Bob Dylan Wrote a Screenplay Inspired by a Historical Era He Was ‘Very, Very Obsessed’ With
In the early 2000s, Bob Dylan teamed up with writer Larry Charles to work on the screenplay for the film Masked and Anonymous. This was not the musician’s first movie. Still, this was the first time he worked on a screenplay in this way. Charles said he worked well with Dylan and that the script was the product of their equal collaboration. Charles noted that Dylan had been researching the Civil War at the time, so the historical era influenced the screenplay.
Bob Dylan took inspiration from the Civil War when he wrote a screenplay
When Charles and Dylan began working on Masked and Anonymous, Dylan pulled out a box of possible character names. He’d written them on scraps of paper with assorted words and phrases. In a similar manner to which Dylan writes songs, they began putting the scraps together to write a screenplay.
They also used Dylan’s fascination with the Civil War to inform the film’s style and themes.
“In terms of specific politics, Bob was interested at that time in the Civil War,” Charles told Uproxx in 2023. “He was very, very obsessed with the Civil War. And a lot of the lines, which also wound up in Time Out Of Mind and in Love & Theft especially, are very Civil War influenced. So we were juxtaposing these Civil War ideas, which is gallantry and a regal quality to a lot of the language, onto this dystopian, postmodern America and seeing what would happen.”
He said much of this was experimentation, but both Dylan and Charles were happy with the finished product.
“A lot of it was, ‘Let’s try it and see what happens,'” Charles said. “That beautiful experimentation is really the inspiration for the movie and it’s what to a large degree propels it.”
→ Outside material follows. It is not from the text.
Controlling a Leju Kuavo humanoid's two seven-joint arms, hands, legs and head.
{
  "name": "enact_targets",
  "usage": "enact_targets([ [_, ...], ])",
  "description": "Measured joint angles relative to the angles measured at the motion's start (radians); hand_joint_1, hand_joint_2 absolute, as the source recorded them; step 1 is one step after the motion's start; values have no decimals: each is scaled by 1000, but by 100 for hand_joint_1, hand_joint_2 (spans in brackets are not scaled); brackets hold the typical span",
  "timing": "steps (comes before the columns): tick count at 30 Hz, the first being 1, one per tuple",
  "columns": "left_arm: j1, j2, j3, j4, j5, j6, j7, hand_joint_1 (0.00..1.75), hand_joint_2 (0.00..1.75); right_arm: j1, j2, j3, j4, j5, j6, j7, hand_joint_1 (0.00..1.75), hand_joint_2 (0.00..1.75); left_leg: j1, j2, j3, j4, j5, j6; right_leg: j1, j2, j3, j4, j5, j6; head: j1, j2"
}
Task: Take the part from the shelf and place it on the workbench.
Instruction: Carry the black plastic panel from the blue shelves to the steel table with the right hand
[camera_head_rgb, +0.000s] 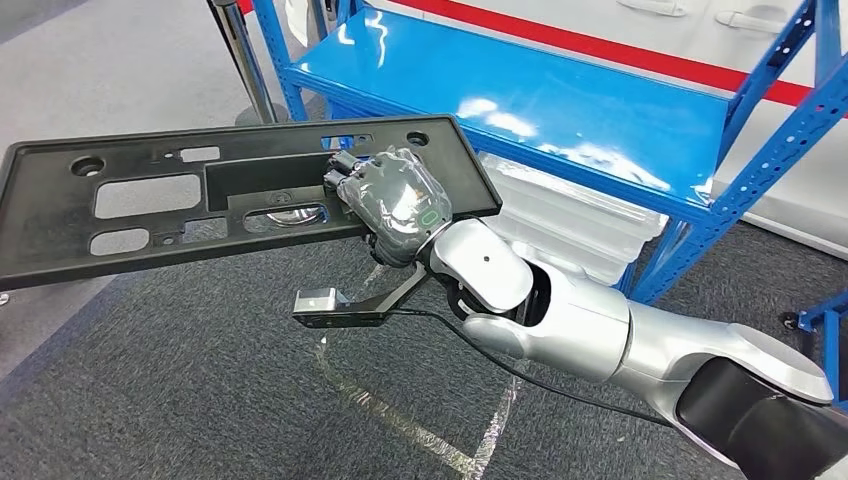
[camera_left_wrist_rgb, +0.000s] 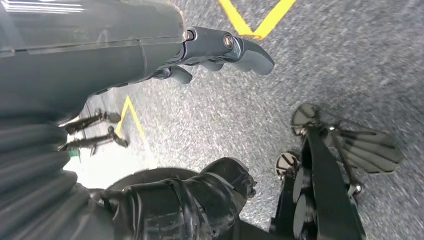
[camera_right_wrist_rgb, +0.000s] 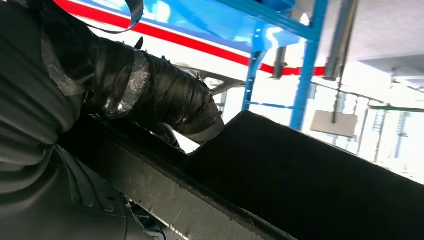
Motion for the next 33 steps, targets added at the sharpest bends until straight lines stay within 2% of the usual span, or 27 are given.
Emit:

The musician wrote a song about the Civil War
Dylan’s interest in the Civil War influenced a song he released in the same year as Masked and Anonymous. In 2003, Dylan released “‘Cross the Green Mountain” on his album Gods and Generals.
“A letter to mother came today/ Gunshot wound to the breast is what it did say/ But he’ll be better soon he’s in a hospital bed/ But he’ll never be better, he’s already dead,” Dylan sings.
Dylan reportedly used a line from Confederate poet Henry Timrod in the song.
Bob Dylan personally annotated the screenplay of an upcoming biopic
While Dylan has not done much film work since Masked and Anonymous, he has some involvement in the screenplay for the upcoming film A Complete Unknown. In the film, Timothée Chalamet will play Dylan on his journey from Minnesota to New York up until his 1965 performance at the Newport Folk Festival.
Dylan met with filmmaker James Mangold and personally annotated the script.
“I have a script that’s personally annotated by him and treasured by me,” Mangold told Rolling Stone. “He loves movies. The first time I sat down with Bob, one of the first things he said to me was, ‘I love Cop Land.'”
A Complete Unknown will begin filming in Aug. 2023.